Geography Reference
In-Depth Information
Fig. 6.1 Map of world mobile phone penetration rates, 2010. Source International Telecom-
munications Union
A critical consequence of mobile phones, and a central medium of communi-
cation for vast numbers of people, is text messaging. In 2010, 74 % of the world's
mobile phone users, or 3.85 billion people, engaged in texting, sending a total of 6.1
trillion messages, or 192,000 per second (International Telecommunications Union
2010 ). Everywhere, teenagers took the lead in adopting texting, decisively choosing
this medium far more than their elders as the core of their interpersonal interactions
(Bolin and Westlund 2009 ; Lenhart et al. 2010 ). In the United States, where 93 % of
the population uses a cellular phone, the average user sends 534 messages per
month, and one in three teens sends more than 3,000 per month (Lenhart et al. 2010 ).
In the developing world, texting has become a popular substitute for voice traffic
because it is much lower in cost. Instant messaging services such as Twitter have
also grown explosively. Starting with its foundation in 2006, Twitter had 140 million
users worldwide in early 2012; the world sends more than 340 million tweets and 1.6
billion search queries per day. The Twitter website, one of the most heavily visited
on Earth, hosts a service largely used by older persons, although it has become a
vehicle for celebrity self-promotion as well.
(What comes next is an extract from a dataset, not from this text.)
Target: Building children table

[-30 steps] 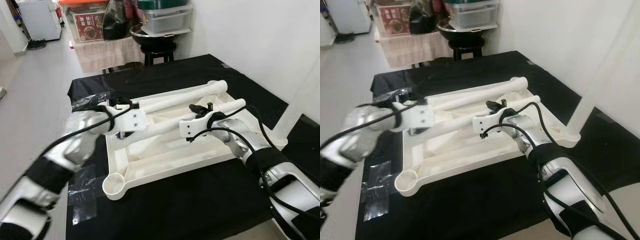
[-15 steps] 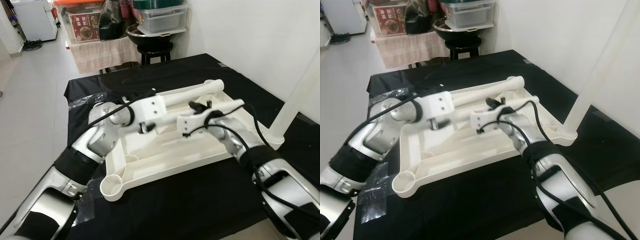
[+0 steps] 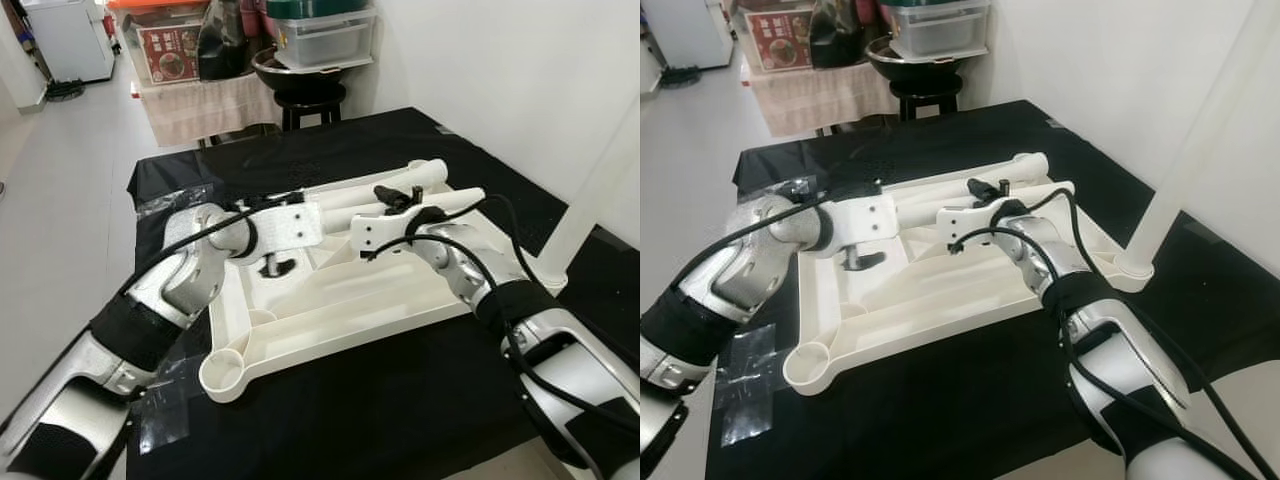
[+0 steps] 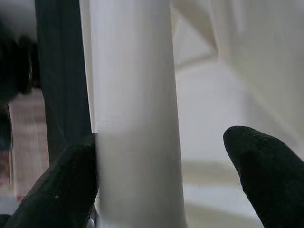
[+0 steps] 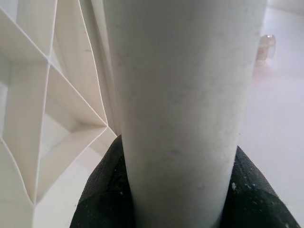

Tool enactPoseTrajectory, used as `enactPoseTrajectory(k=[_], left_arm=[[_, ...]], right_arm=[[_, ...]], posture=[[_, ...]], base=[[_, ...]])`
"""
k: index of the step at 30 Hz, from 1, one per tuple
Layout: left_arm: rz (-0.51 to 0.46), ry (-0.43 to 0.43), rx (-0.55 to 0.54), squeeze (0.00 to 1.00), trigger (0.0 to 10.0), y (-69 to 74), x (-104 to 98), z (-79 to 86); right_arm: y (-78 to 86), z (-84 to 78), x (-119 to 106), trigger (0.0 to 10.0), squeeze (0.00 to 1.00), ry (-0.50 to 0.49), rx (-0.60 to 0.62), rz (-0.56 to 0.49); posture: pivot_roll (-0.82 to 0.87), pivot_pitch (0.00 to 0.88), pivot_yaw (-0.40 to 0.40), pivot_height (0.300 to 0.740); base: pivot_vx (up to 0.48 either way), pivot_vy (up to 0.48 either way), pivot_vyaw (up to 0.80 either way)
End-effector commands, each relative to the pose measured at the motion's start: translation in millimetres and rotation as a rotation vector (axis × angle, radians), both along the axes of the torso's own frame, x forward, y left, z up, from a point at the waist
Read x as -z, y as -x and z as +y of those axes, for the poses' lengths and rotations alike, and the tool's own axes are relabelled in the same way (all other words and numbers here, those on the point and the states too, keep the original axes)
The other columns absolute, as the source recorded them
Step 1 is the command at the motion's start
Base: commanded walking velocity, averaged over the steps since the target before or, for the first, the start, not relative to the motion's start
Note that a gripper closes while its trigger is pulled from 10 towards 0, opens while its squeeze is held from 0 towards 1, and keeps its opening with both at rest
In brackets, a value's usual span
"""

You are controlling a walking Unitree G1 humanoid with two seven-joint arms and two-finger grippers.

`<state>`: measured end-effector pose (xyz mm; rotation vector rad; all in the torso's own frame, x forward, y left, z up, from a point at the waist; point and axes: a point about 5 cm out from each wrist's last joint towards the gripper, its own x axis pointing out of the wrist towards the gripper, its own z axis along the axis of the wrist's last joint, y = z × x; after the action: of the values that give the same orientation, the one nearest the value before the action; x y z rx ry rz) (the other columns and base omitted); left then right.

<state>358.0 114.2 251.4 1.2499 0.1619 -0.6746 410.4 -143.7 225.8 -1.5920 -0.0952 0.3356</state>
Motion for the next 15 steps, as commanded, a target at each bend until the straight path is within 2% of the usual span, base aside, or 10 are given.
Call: enactPoseTrajectory(k=[1,6,7,8,11,12,15], left_arm=[[0.009,-0.061,-0.028,0.00,10.0,-0.2,11,7.2],[0.006,-0.110,-0.083,0.00,10.0,-3.9,24,16.6],[-0.023,-0.123,-0.113,0.00,10.0,-7.7,26,20.8],[-0.032,-0.116,-0.133,0.00,2.1,-9.4,27,22.8],[-0.036,-0.111,-0.146,0.00,2.1,-10.5,28,24.0],[-0.038,-0.117,-0.155,0.00,0.0,-11.1,29,25.8],[-0.052,-0.137,-0.165,0.00,0.0,-11.6,29,28.1]], right_arm=[[-1.3,1.6,-6,0.0,0.00,-0.034,-0.005,-0.021],[-1.7,2.6,-10,0.0,0.00,-0.043,-0.009,-0.028],[-1.6,3.2,-10,0.0,0.00,-0.055,-0.013,-0.021],[-1.4,3.0,-10,0.0,0.00,-0.056,-0.013,-0.019],[-1.3,2.8,-9,0.0,0.00,-0.055,-0.013,-0.018],[-1.1,2.4,-8,0.0,0.00,-0.054,-0.013,-0.016],[-0.7,2.0,-7,0.0,0.00,-0.054,-0.013,-0.012]], posture=[[-0.08,0.055,0.031,0.740],[-0.09,0.053,0.030,0.740],[-0.09,0.053,0.030,0.740],[-0.09,0.050,0.032,0.740],[-0.09,0.050,0.032,0.740],[-0.09,0.051,0.032,0.740],[-0.09,0.052,0.031,0.740]], base=[[0.000,0.000,0.00],[0.000,0.000,0.00],[0.000,0.000,0.00],[0.000,0.000,0.00],[0.000,0.000,0.00],[0.000,0.000,0.00],[0.000,0.000,0.00]])
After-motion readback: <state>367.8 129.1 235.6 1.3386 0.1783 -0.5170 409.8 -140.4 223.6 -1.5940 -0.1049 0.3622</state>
The textbook example of the network society is, of course, the internet.
Computers have been used for the exchange of personal information since the
creation of USENET in the 1970s. In December, 2011, roughly 2.2 billion people, or
32 % of the planet's population, were logged in. A sizable body of scholarship has
traced the social and spatial contours of cyberspace and need not be reiterated here
(Kellerman 2002 ). For the purposes of this chapter, the centrality of email, which is
by far the most common application of the internet, should be noted. Cheap (or free),
instantaneous, and asynchronous, email allows both one-to-one and one-to-many
modes of communication, but also strips information of its context and for many
people induces information overload. Email is the most widely used medium of
communication in the business world (the typical corporate user exchanges 110
messages per day), and has become central to both professional and personal
success. Thus, in 2012 the world had more than 3.3 billion email accounts and sent
144.8 billion email messages per day (Radicati 2012 ).